One method to remedy this is to perform more genotyping with denser SNP; another method is to perform gene network inference to identify genes that are connected with other BMD genes. Using the gene network inference approach, several bone-related
hub genes or complexes have been identified, such as ERK1/2 [33, 34], P38 MAPK [35, 36] (Fig. 1a), prostaglandin E2 [37], and TNF [38] (Fig. 1b).

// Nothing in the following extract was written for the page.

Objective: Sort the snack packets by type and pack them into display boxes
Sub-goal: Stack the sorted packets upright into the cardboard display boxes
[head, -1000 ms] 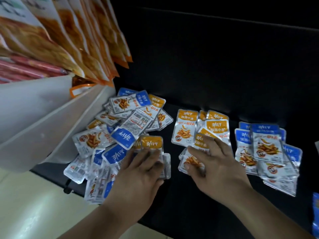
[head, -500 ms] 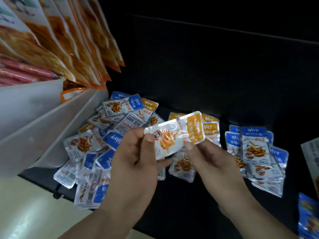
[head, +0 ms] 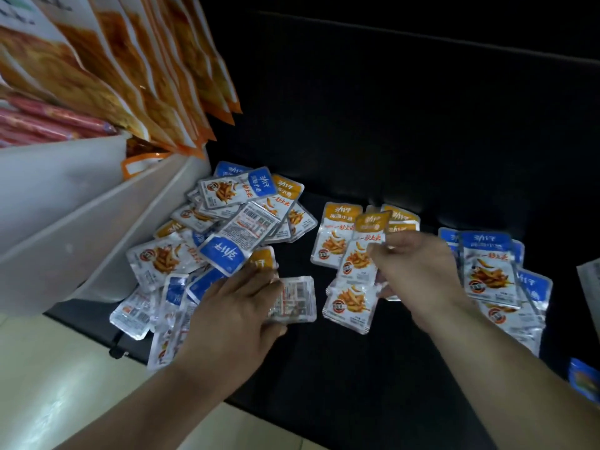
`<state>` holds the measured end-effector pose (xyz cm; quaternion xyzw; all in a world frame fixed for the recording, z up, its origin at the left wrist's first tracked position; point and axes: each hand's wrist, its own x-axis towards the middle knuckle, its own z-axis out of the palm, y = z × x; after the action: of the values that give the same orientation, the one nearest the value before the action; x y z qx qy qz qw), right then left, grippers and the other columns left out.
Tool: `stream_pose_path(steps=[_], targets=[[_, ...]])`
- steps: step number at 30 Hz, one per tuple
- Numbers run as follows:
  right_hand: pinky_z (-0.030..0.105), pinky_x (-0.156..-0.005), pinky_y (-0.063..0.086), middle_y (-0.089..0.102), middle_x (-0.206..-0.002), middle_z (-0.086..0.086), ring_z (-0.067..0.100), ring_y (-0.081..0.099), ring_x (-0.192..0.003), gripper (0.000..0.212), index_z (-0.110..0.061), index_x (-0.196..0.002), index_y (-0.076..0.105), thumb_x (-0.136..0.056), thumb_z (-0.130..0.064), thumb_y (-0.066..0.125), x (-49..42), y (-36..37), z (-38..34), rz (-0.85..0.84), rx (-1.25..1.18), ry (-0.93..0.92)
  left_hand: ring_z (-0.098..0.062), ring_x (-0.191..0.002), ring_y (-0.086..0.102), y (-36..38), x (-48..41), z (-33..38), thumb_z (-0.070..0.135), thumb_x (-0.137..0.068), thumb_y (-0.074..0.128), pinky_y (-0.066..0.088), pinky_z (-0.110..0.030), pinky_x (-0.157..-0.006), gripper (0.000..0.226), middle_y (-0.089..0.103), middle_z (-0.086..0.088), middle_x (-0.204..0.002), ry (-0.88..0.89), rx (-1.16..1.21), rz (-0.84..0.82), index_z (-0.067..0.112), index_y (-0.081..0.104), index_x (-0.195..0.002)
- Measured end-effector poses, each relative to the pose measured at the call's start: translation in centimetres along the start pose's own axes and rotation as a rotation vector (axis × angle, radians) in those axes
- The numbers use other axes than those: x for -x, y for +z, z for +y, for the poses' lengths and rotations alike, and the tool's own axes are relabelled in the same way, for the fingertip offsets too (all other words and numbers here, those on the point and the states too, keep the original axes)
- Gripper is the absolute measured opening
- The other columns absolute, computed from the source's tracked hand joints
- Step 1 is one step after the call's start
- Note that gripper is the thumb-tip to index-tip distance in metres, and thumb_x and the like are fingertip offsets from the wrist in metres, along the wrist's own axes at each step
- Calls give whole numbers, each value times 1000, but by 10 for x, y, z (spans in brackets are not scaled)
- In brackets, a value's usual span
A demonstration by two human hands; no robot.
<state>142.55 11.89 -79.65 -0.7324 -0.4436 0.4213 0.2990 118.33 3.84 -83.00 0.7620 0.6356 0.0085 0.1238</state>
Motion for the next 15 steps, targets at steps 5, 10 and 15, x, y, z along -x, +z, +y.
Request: stream_pose_path(steps=[5, 10, 15], targets=[[34, -69, 53, 60, -113, -7, 15, 64, -84, 31, -30, -122, 68, -93, -42, 67, 9, -12, 7, 226, 533, -363, -27, -132, 61, -2, 1, 1, 40, -100, 45, 56, -52, -99, 44, 70, -4, -134, 86, 70, 186, 16, 73, -125], [21, -74, 58, 71, -97, -28, -5, 68, -84, 20, -42, -108, 72, -89, -45, 74, 52, -13, -2, -181, -23, -202, -9, -78, 61, -43, -2, 29, 34, -110, 46, 48, -26, -67, 34, 68, 11, -87, -75, 509, 425, 18, 75, -103], [44, -86, 63, 80, -99, -3, 16, 76, -96, 10, -26, -100, 80, -93, -27, 73, 74, -1, 1, -498, -273, 23, -11, -85, 77, -54, -2, 68, 21, -102, 61, 59, -25, -74, 18, 81, 2, -96, -365, 1402, 100, 21, 79, -103]])
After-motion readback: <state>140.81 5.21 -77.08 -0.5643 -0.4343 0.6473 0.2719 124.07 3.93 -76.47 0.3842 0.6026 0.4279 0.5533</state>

Overlaying the gene network with known canonical signaling pathways revealed that aryl hydrocarbon receptor signaling; role of osteoblasts, osteoclasts, and chondrocytes in rheumatoid arthritis; and role of macrophages, fibroblasts, and endothelial cells in rheumatoid arthritis (7 genes out of 35 genes in each signaling pathway) see more were the predominant themes of the spine BMD gene network (Supplementary Table 3a), whereas acute phase response signaling (8 genes out of 35 genes) was the predominant theme of the hip BMD gene network (Supplementary Table 3b). Interestingly, acute phase response was one of the underlying mechanisms of action of bisphosphonate in the treatment of osteoporosis [39]. Our findings suggest that hip BMD genes F2, MBL2,
and HMOX1 may be the genes involved in bisphosphonate treatment and may be used to monitor treatment response. There are a number of limitations in the current gene-based GWAS. First, LY333531 ic50 our definition of gene-based GWAS significance level may not be accurate. The most accurate way would be to use simulation; however, this would require extremely heavy computations, as the number of SNPs included in each study and the number of independent genes will vary from study to study. The either LD structure also varies in different ethnicities. Nonetheless, our gene-based GWAS significant level 5.8 × 10−6 was not much different to the conservative Bonferroni-corrected GWAS significance level of 2.8 × 10−6 (=0.05/17,640, assuming each gene is
independent to each other). Second, our definition of the gene locus (±50 kb 5′ upstream and 3′ downstream of the coding region) might strongly affect the test Quizartinib ic50 statistics and hence the gene-based p value. Noting that large boundaries lead to a longer overlapping region with the neighbor genes, hence some markers are included in multiple genes. Thus, we justified how long the boundaries should be included by averaging the distance between the top intergenic SNPs identified in the recent meta-analysis of GWAS to the nearest coding genes [1]. Notably, the highly significant SNP may also inflate the test statistics in a number of nearby genes, which poses interpretation difficulty. Thirdly, although a gene-based approach can identify genes with multiple causal SNPs with small effect size, it cannot identify genes with only one very significant SNP, while other SNPs in the gene do not show any significant p value.